> _Work instruction_: Where does the word "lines" occur in the data below? Copy each line that holds it.

**** Recorded information

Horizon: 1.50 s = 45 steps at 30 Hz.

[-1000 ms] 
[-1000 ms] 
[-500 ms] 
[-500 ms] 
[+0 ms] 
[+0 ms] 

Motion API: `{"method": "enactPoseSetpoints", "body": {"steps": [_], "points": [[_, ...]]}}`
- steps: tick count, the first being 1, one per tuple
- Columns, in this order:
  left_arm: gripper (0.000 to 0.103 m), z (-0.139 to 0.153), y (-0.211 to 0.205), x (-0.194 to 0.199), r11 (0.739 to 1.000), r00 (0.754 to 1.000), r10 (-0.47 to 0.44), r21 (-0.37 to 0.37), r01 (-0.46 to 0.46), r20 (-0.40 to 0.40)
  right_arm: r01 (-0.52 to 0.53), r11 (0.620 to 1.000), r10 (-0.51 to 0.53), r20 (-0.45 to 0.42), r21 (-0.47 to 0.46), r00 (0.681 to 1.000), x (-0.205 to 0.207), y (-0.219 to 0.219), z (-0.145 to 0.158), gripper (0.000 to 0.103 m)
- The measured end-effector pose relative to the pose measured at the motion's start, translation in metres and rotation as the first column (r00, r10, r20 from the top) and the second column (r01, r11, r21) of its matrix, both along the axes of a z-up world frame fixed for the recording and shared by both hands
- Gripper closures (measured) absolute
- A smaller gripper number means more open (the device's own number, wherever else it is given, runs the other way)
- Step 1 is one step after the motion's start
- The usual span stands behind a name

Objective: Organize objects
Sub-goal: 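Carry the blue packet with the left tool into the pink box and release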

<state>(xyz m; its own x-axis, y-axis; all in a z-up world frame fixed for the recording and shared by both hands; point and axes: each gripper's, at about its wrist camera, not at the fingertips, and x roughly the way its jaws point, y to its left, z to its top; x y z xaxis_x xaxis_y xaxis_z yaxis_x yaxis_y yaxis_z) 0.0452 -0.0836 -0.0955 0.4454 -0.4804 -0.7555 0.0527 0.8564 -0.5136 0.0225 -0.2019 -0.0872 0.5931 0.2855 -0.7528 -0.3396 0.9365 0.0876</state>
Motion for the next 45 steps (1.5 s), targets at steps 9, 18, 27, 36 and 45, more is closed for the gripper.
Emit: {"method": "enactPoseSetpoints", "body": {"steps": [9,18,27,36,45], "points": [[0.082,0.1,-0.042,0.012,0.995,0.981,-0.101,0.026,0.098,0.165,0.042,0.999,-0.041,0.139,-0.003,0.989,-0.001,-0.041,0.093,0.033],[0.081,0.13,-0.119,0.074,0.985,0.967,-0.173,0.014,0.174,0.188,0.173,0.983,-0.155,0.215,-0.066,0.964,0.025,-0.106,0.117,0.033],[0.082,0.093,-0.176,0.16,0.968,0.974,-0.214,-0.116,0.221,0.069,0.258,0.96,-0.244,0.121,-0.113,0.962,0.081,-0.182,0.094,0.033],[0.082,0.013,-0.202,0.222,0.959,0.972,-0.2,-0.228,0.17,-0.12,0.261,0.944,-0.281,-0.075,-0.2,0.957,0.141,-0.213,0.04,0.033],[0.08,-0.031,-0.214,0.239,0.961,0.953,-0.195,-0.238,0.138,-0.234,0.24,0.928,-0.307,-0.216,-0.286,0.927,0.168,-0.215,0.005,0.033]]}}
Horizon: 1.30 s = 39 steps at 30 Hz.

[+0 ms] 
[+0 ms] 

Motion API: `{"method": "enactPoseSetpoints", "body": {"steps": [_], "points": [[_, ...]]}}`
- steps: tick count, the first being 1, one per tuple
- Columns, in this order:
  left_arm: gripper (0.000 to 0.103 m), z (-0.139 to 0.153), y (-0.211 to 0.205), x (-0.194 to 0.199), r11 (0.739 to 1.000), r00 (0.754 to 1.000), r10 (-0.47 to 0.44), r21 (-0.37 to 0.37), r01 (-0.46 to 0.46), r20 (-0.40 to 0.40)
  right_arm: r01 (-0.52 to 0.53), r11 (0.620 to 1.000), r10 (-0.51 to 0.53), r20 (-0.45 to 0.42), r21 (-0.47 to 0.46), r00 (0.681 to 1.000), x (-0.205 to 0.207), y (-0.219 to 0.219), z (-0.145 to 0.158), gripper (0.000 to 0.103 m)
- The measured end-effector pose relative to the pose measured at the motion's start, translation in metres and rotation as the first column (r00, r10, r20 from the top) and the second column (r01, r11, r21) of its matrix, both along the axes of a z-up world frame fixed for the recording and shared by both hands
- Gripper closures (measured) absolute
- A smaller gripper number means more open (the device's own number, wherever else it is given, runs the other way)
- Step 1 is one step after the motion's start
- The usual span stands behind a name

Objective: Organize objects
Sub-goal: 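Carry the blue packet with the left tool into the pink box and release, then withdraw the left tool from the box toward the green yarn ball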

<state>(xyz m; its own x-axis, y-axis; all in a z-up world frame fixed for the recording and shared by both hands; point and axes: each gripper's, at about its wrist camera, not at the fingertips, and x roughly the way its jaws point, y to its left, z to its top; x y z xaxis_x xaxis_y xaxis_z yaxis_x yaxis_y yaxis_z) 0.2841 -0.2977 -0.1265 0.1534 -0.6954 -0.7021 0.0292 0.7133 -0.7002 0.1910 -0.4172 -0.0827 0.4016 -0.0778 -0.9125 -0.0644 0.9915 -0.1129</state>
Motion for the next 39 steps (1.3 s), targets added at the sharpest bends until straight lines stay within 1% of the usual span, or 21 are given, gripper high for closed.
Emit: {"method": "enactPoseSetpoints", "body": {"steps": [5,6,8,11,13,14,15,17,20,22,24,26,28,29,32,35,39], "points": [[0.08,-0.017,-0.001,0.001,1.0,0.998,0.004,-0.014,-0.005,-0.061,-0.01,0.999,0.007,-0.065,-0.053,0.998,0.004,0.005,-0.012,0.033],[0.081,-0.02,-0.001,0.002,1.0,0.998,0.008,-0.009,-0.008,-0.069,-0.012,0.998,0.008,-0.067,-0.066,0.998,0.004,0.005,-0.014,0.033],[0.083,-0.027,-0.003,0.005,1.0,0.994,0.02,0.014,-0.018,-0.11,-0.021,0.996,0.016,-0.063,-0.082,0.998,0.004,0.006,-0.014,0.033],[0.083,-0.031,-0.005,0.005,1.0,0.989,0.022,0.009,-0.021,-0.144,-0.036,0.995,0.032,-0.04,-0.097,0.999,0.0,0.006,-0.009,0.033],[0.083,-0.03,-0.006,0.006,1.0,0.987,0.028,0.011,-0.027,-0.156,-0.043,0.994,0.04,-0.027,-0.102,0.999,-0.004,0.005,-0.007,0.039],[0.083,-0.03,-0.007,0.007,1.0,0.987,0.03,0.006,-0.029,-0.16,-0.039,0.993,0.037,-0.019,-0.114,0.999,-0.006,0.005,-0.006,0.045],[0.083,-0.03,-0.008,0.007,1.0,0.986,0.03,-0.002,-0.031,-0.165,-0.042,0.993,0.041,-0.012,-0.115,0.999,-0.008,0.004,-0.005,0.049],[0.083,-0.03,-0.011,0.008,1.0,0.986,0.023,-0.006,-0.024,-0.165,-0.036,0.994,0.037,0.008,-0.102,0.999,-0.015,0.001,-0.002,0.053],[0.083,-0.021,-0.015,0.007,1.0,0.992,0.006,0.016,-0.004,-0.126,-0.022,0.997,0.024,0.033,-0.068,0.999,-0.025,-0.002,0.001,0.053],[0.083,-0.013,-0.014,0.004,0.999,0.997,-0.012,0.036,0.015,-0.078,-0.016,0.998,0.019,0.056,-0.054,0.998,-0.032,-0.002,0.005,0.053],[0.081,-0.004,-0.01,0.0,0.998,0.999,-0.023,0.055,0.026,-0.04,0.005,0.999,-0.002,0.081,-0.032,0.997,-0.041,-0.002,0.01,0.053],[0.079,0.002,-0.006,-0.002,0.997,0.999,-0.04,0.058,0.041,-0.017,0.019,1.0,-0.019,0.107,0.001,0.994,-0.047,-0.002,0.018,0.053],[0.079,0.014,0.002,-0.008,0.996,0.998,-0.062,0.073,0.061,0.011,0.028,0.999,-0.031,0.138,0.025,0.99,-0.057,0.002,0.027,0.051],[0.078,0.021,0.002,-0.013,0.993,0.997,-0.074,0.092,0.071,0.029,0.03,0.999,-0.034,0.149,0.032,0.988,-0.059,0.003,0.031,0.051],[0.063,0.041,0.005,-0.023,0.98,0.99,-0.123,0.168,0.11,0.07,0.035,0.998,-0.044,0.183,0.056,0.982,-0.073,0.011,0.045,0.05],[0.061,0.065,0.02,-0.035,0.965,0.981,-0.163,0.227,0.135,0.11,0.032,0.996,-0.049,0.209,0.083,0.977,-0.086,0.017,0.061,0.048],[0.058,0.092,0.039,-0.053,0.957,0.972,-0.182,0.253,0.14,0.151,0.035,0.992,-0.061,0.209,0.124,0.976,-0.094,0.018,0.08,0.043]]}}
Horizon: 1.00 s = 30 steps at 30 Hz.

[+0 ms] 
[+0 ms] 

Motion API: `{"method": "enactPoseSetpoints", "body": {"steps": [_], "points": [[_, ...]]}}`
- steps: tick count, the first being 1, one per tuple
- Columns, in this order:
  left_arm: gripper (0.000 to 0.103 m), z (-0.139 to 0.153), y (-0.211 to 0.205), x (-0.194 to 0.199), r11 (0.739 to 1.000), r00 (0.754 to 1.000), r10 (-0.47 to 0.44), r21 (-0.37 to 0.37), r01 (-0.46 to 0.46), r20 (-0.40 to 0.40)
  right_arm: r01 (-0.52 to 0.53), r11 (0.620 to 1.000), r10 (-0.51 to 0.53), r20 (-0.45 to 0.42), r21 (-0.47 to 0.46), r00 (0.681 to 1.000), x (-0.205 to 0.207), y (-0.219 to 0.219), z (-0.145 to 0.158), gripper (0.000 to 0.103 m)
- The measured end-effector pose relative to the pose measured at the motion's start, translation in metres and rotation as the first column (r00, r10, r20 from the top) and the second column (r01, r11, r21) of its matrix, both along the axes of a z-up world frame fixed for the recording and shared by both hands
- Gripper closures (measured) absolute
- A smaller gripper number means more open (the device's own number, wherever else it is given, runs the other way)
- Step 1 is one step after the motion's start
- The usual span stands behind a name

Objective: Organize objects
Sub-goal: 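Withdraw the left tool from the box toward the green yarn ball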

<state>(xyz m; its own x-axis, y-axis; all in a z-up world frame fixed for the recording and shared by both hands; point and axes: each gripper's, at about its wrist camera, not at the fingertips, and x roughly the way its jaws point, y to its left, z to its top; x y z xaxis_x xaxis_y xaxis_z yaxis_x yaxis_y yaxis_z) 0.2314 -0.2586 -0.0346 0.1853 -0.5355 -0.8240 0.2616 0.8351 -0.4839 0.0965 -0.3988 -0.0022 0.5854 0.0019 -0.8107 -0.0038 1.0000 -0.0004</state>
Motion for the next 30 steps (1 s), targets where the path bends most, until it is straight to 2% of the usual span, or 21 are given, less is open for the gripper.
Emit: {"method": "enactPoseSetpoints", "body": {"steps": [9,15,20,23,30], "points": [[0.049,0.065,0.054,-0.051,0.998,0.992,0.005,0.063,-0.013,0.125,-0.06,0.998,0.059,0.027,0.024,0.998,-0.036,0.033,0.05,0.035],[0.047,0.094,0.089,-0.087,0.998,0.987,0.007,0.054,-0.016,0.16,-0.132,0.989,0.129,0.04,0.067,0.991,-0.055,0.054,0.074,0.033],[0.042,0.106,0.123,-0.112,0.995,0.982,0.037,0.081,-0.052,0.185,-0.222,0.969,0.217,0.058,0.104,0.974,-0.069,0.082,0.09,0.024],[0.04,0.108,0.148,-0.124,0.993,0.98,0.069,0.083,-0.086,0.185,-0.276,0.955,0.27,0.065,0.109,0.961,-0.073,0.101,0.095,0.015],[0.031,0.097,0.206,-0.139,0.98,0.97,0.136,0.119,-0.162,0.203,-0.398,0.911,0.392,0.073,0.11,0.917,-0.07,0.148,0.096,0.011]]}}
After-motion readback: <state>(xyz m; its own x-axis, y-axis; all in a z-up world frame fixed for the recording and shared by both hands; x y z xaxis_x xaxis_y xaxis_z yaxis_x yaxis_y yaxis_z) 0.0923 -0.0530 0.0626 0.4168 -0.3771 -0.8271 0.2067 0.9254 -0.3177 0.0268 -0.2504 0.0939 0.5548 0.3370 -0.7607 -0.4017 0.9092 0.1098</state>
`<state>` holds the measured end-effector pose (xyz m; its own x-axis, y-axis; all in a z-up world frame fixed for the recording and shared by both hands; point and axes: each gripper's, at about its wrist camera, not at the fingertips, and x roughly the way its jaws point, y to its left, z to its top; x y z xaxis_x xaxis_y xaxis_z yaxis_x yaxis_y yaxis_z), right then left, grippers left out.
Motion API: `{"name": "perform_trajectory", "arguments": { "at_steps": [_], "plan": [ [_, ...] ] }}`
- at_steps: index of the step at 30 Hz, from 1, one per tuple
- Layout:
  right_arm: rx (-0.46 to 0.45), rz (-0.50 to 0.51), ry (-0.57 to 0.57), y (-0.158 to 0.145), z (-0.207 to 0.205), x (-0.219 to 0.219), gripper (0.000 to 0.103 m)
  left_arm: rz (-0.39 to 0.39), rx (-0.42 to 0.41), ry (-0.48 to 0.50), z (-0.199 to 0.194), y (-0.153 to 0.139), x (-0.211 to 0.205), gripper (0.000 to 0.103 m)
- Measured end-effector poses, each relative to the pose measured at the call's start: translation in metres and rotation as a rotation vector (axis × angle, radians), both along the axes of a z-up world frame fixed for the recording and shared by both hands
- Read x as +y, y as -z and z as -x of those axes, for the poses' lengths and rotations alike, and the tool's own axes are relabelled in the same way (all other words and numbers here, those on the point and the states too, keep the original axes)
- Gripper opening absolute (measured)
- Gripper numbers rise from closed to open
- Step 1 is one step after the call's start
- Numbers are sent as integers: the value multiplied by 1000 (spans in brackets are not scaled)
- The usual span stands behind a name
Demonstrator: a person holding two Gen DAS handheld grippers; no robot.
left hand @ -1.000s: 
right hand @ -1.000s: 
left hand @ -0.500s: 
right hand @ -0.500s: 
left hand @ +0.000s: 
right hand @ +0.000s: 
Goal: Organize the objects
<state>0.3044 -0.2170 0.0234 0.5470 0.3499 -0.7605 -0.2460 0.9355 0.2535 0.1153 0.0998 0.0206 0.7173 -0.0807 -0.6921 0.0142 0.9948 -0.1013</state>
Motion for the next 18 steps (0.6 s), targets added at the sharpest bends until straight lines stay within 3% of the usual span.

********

> _Solution for this task_:
Motion for the next 39 steps (1.3 s), targets added at the sharpest bends until straight lines stay within 1% of the usual span, or 21 are given, gripper high for closed.
Motion for the next 18 steps (0.6 s), targets added at the sharpest bends until straight lines stay within 3% of the usual span.

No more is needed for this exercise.